Tommy hasn’t been the same since “the big September thing” (9/11). But “Dad,” here, blinded by his ideological fairy tale, seems not to have learned the lesson of 9/11, but instead exclaims, “God gave us oil! … How can God’s gift be bad?” Tommy put it this way earlier: “You use petroleum, you’re a murderer. That’s a fact … One: killin’ the ozone and all the creatures that it’s hurting? … Two: killing Arabs in oil-producing dictatorships where everybody is poor. That is cruelty and it’s inhumane.” Tommy’s claim is that acts of petroleum use affirm this system of cruel values, for which those actors are responsible. It’s clear that Nimieri’s host family, and by extension America, is committed to fleeing such responsibility and avoiding such questions as those that undermine the way of life to which they cling so tenaciously. Here’s some dialog from the scene around the table, in which Albert reflects on death:
- Albert: If the forms of this world die, which is more real: the me that dies or the me that’s infinite? Can I trust my habitual mind or do I need to learn to look beneath those things? ...
- Daughter: We don’t have to ask those kinds of questions, do we, Mom?
- Mom: No, honey.
On the one hand, Albert and Tommy are obviously considered crazy by the family. On the other, as our protagonists step off the front porch, they ask “What’s going on in there?” “Crazy,” they agree. Their outlook is incommensurable with the family’s — giving rise to the classification of each other as “unintelligible,” governed by completely different standards. Relative judgments aside, though, it’s Albert and Tommy who have the real commitment to truth and positive values.
A major breakthrough occurs when Caterine throws Albert the picture of Brad crying as his goes up in smoke; Albert recognizes the pain in Brad’s face as universal, a kind of “crying of humanity,” to use Donovan’s phrase, visible on the face of one man who lost “everything.” Albert actually identifies with his “enemy,” chiding Caterine:
- That fire was a bitch-ass thing to do.
- Oh, it liberated you from Brad.
- Or did it bond me to Brad in the insanity of pain ... I saw that I’m Brad and he’s me?

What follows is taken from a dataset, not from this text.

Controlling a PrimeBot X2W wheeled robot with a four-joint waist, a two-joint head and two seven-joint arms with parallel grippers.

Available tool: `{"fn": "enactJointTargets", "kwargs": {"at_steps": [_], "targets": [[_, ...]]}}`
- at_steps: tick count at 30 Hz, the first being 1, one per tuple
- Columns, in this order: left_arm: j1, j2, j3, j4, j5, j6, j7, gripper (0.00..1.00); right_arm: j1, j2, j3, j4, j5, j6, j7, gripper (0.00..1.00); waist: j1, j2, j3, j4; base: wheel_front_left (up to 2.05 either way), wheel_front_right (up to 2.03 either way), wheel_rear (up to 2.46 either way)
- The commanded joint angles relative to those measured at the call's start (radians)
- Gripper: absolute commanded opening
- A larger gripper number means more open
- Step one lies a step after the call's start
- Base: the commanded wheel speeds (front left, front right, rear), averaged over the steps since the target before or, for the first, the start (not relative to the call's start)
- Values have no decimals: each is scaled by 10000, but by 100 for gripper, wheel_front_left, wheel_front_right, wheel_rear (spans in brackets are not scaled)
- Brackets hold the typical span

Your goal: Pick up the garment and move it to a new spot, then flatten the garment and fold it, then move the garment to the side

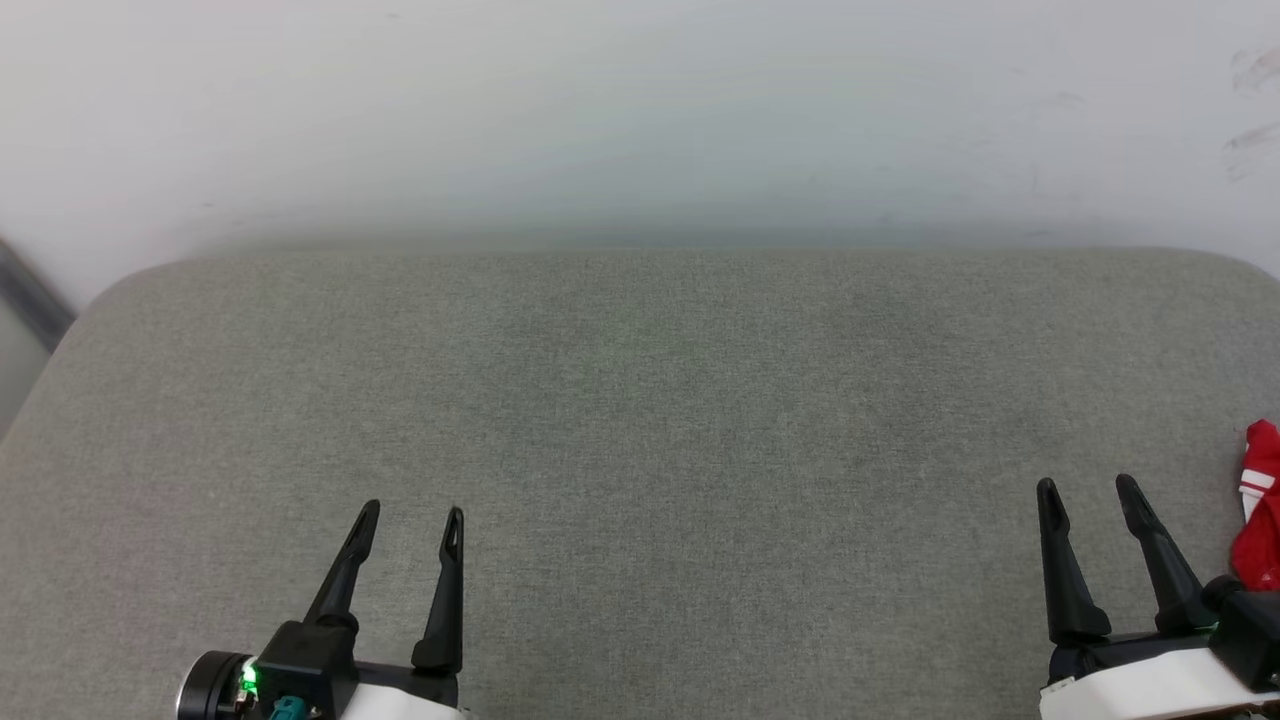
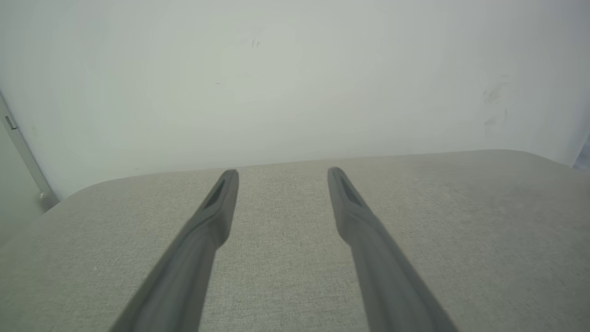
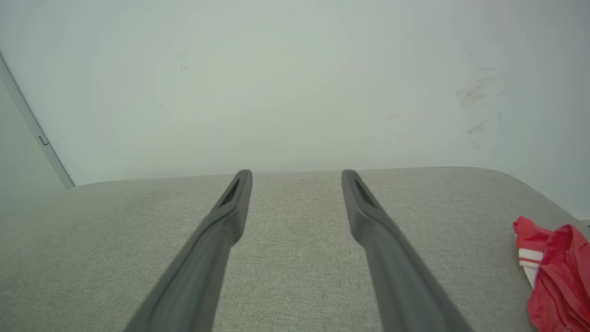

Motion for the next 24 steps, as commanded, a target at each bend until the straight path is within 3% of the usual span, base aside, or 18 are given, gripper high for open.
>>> {"fn": "enactJointTargets", "kwargs": {"at_steps": [1,2,3,7,24], "targets": [[31,-8,42,-74,-29,46,-18,100,-74,26,6,20,-62,-8,4,100,0,-1,5,-2,0,0,0],[21,-14,64,-136,-41,65,-18,100,-81,34,0,19,-58,-8,4,100,0,-1,9,-5,0,0,0],[0,-8,37,-143,-4,38,0,0,0,5,-2,1,-6,0,0,0,0,-1,10,-4,0,0,0],[128,-18,-12,164,-161,15,23,0,123,23,26,298,153,-2,30,0,0,-1,10,-6,0,0,0],[-370,109,192,663,-3754,-64,731,0,-323,103,-99,682,3286,-2,753,0,0,-1,13,-34,0,0,0]]}}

Albert’s newly developed interpretation of the world bonds him together with the rest of suffering humanity. And he is the author of that interpretation. Whether orphaned by civil war, by indifference, or by other causes, recognizing our oneness with all “orphans” — and we all are — creates the great sense of solidarity needed to build a better world together … chaining ourselves to one bulldozer at a time.